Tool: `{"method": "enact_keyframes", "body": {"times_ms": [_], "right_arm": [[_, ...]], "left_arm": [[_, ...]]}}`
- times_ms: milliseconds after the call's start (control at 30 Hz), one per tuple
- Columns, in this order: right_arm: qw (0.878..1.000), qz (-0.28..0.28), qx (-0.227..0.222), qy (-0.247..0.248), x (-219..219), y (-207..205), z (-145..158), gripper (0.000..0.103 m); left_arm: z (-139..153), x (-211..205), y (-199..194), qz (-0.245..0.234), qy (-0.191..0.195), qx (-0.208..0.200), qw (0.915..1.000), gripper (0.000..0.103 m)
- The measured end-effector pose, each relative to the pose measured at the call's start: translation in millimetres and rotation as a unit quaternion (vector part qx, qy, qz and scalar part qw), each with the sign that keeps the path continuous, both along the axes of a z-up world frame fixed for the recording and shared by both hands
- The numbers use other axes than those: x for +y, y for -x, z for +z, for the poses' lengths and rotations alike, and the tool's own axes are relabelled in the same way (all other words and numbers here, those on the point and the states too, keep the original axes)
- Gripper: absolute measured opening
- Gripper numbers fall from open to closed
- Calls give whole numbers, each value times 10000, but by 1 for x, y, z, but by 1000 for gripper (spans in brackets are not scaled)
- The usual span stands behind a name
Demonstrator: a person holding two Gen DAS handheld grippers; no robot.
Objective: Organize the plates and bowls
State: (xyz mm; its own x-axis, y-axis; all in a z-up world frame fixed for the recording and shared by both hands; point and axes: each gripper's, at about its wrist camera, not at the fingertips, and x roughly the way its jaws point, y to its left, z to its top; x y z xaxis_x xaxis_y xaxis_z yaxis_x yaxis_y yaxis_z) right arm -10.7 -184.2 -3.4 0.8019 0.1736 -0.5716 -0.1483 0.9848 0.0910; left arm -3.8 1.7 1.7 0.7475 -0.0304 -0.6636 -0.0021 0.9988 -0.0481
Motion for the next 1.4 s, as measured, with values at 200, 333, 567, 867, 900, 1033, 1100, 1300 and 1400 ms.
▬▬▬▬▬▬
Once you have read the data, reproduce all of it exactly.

Tool: `{"method": "enact_keyframes", "body": {"times_ms": [_], "right_arm": [[_, ...]], "left_arm": [[_, ...]]}}`
- times_ms: milliseconds after the call's start (control at 30 Hz), one per tuple
- Columns, in this order: right_arm: qw (0.878..1.000), qz (-0.28..0.28), qx (-0.227..0.222), qy (-0.247..0.248), x (-219..219), y (-207..205), z (-145..158), gripper (0.000..0.103 m); left_arm: z (-139..153), x (-211..205), y (-199..194), qz (-0.245..0.234), qy (-0.191..0.195), qx (-0.208..0.200), qw (0.915..1.000), gripper (0.000..0.103 m)
- The measured end-effector pose, each relative to the pose measured at the call's start: translation in millimetres and rotation as a unit quaternion (vector part qx, qy, qz and scalar part qw), each with the sign that keeps the path continuous, both along the axes of a z-up world frame fixed for the recording and shared by both hands
- The numbers use other axes than those: x for +y, y for -x, z for +z, for the poses' lengths and rotations alike, and the tool's own axes are relabelled in the same way (all other words and numbers here, those on the point and the states too, keep the original axes)
- Gripper: absolute measured opening
- Gripper numbers fall from open to closed
- Calls give whole numbers, each value times 10000, but by 1 for x, y, z, but by 1000 for gripper (spans in brackets are not scaled)
- The usual span stands behind a name
Demonstrator: a person holding two Gen DAS handheld grippers; no robot.
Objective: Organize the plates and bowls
State: (xyz mm; its own x-axis, y-axis; all in a z-up world frame fixed for the recording and shared by both hands; point and axes: each gripper's, at about its wrist camera, not at the fingertips, and x roughly the way its jaws point, y to its left, z to its top; x y z xaxis_x xaxis_y xaxis_z yaxis_x yaxis_y yaxis_z) right arm -10.7 -184.2 -3.4 0.8019 0.1736 -0.5716 -0.1483 0.9848 0.0910; left arm -3.8 1.7 1.7 0.7475 -0.0304 -0.6636 -0.0021 0.9988 -0.0481
Motion for the next 1.4 s, as measured, with values at 200, 333, 567, 867, 900, 1033, 1100, 1300 and 1400 ms.

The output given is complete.